PIER PAOLO PASOLINI: UMA HERANÇA DIFÍCIL-II
PASOLINI -I
25-10-1968 - A imprensa aproveitou, há tempo, um poema de Pier Paolo Pasolini, para com ele especular contra o escritor de Os Vádios e contra as ideias progressistas do cineasta de Il Vangelo Secondo Mateo. Destacando uma passagem do referido poema, em que o autor se dizia ao lado dos polícias quando estes enfrentavam os jovens estudantes em rebelião, logo se concluiu que o autor de Una Vita Violenta estava ao lado da ordem contra a subversão.
Lendo o poema na totalidade, ver-se-ia que não era isso: Pasolini estava ao lado dos filhos do povo que, na profissão de polícias, as circunstâncias forçavam a usar de menos bonomia para com os universitários, filhos da burguesia na sua maior parte, e talvez com alguma da arrogância que à sua classe é inerente.
Difícil, por vezes, é distinguir entre essa arrogância e o protesto sincero de um humilhado, de um ofendido, de um vencido e perseguido; difícil é distinguir entre a crítica que se exerce por necessidade e a que se pratica por supérfluo; difícil é, na juventude do nosso tempo, distinguir entre a que faz realmente causa comum com as vítimas da exploração e os que, embora em nome destes, não deixam de ir aproveitando as oportunidades de (em nome também do direito à crítica) ir explorando e cilindrando os explorados de sempre. De ontem e de hoje, pelo menos.
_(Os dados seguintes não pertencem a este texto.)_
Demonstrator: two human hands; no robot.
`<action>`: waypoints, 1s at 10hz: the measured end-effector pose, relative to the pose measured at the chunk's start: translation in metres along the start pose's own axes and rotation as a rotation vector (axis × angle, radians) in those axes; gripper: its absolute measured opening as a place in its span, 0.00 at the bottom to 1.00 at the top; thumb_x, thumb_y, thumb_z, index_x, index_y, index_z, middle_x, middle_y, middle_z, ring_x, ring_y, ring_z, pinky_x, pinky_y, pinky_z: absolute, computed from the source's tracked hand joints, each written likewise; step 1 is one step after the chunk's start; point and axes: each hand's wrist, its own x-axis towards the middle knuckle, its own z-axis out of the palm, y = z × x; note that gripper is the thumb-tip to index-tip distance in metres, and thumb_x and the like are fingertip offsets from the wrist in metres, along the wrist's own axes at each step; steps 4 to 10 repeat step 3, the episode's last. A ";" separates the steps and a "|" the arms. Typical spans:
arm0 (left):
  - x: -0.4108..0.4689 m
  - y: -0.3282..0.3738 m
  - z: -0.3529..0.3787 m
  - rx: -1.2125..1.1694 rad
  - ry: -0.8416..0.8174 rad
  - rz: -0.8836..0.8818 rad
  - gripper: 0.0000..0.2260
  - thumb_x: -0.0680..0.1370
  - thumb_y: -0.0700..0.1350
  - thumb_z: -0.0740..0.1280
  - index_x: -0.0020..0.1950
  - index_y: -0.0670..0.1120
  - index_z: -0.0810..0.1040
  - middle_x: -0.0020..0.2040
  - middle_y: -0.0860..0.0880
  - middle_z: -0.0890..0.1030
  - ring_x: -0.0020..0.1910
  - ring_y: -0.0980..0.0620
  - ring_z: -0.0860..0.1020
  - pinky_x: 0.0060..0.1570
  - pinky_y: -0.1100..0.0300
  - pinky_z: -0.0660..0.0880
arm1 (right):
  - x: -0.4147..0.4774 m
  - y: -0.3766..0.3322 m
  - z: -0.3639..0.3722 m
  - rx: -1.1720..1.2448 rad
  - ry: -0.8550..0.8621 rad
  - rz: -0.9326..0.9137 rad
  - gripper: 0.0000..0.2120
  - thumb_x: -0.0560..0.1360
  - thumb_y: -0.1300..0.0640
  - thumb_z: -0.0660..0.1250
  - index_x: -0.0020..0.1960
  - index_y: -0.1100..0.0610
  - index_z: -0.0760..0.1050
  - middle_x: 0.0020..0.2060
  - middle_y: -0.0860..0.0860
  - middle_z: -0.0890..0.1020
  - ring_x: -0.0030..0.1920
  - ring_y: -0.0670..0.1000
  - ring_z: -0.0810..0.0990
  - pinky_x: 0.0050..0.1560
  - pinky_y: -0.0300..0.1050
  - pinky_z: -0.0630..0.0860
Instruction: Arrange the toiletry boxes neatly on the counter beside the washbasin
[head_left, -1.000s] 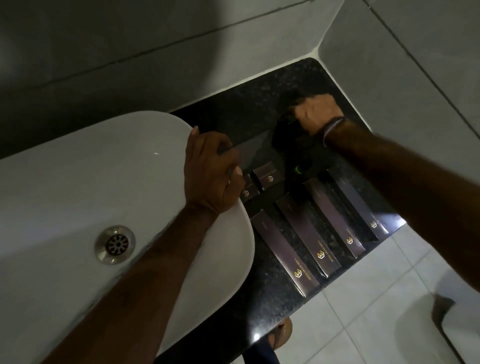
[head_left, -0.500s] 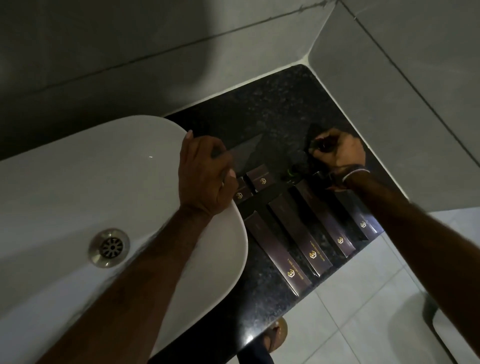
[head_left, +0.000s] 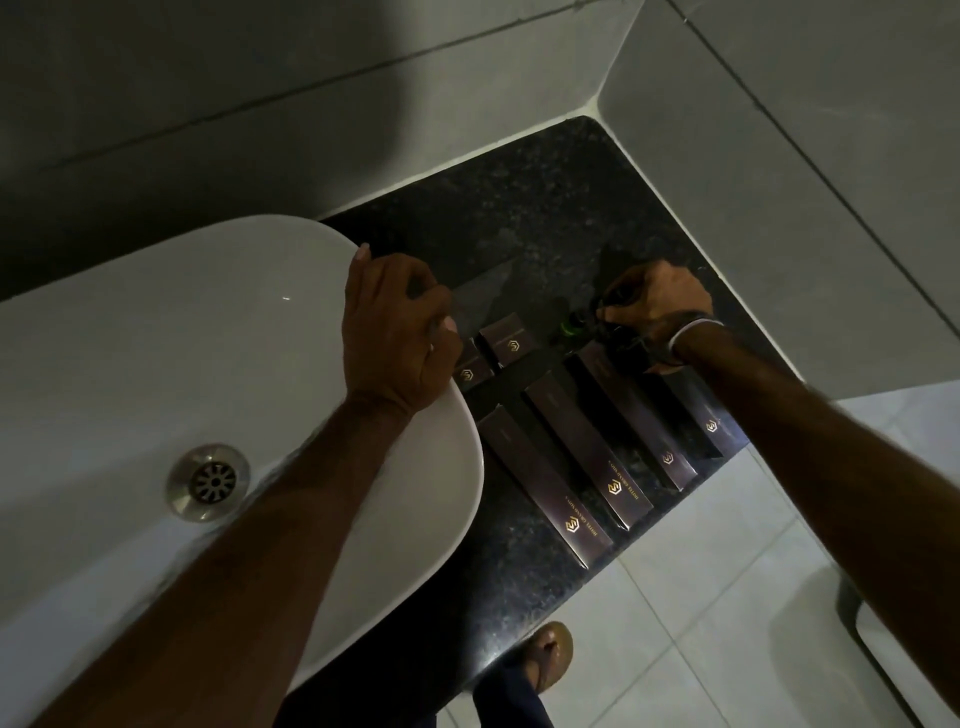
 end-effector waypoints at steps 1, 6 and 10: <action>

Porque amanhã - como diria Pasolini - a ver vamos.
ARROGÂNCIA JUVENIL
A petulância e arrogância juvenis, que muitos censuram e condenam demasiado sumariamente, resulta quase sempre de um abuso no direito de crítica que não foi ganho mas, como tudo o mais, recebido por herança, ou usurpado.
António Sérgio, que ensinou entre nós o exercício da crítica, nos únicos termos em que ela é legítima e fecunda, vai sendo esquecido pelas gerações nascentes que se julgam possuidoras de um direito absoluto só pelo facto de serem jovens. Ora a juventude não confere a ninguém especiais regalias (a não ser as regalias que já estão outorgadas por outras vias ) nem absolve ninguém de erros e abusos.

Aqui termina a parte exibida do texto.